Hello. Thanks for arriving at this page, even though there is no mention of LLMs and ChatGPT here.
I spent my last two years in Intercom working with the Core Technologies team, with Elasticsearch being the core technology I focussed on. As part of my work, I got to build and consult other teams building search experiences in the Intercom product. If you use Intercom, and you have searched for conversations, you have come across my work.
I have now moved on to the AI Group in Intercom, but I wanted to note down learnings from my time building these search experiences. In addition to other people finding these useful, I find myself coming back to these articles when I need to in the future.
Even though we use Elasticsearch at Intercom, the advice here will hold for Opensearch too.
This is the most important learning. Write down the cases that you are and aren’t covering.
In most areas of building software, you start with functional and non-functional requirements. If you are building a webpage, you have a design you have to implement. If you are building the backend for a website, you first agree on the API that you will use to interact with the frontend.
With search interfaces, I have found that the requirements tend to be more hand-wavy. On the surface, the goal is easy: The results should be relevant. But how is “relevance” defined? As we start digging, we start defining “relevance” for our use-case:
- Should we support spelling errors?
- How should we handle special characters?
- For a multi-term input, should results where the terms exist in the same order as the input be ranked higher?
- And how much weight should the “age” of a result play in the ordering?
I enjoy this process of figuring out what’s important for the user. It is crucial to note down the conclusions you arrive at after disambiguating the requirements. You might have to make tradeoffs as you build the experience. The contract helps you document the tradeoffs you have made and why.

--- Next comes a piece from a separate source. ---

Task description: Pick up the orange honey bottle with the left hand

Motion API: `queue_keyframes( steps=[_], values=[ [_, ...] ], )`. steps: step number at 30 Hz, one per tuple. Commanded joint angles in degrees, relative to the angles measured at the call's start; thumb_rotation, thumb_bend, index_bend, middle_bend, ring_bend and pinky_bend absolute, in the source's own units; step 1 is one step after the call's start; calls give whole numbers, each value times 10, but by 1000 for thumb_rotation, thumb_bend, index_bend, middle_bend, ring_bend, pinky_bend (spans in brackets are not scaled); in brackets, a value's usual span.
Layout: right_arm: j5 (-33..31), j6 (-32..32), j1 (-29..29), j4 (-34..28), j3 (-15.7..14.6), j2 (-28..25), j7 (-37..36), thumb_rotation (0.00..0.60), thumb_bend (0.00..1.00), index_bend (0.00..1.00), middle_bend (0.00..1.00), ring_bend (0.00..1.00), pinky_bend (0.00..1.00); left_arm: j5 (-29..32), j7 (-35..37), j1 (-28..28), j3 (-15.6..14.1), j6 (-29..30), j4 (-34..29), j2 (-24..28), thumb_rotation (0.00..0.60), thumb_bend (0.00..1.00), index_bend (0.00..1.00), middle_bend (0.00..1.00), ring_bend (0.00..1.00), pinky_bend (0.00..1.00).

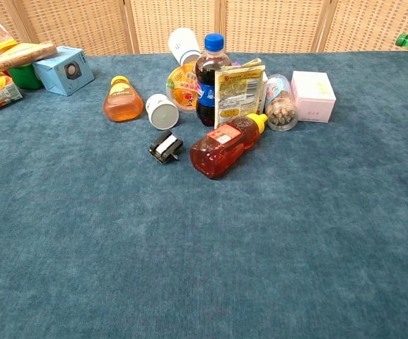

Once you can see all the requirements together, you also have a better chance at designing your mapping and queries to support the requirements in the best manner.
I have found that it is easy to cause regressions by seemingly small changes to the query/mapping. Simple tests that ingest a few dummy documents and confirm that the results are as expected can do wonders for reducing these regressions and allowing you to iterate with speed.
Elasticsearch performs text analysis when indexing or searching
text fields. Based on your requirements, you might have to tune the analysis pipeline for your specific needs: Should you remove stop words? Should you tokenize on whitespace? Should you convert your tokens to n-grams?
Elasticsearch has a helpful section in their documentation about Text Analysis: Text analysis. My advice is to get familiar with this part of the documentation, specially Anatomy of an analyzer. I created a simple diagram to remind me of the concept. This is how text analysis works:
Knowing how the text analysis works will help you decide the schema of your fields and writing a search query that works for you. It also helps you debug your queries and search results when someone complains in the future (“why is this document not being returned”).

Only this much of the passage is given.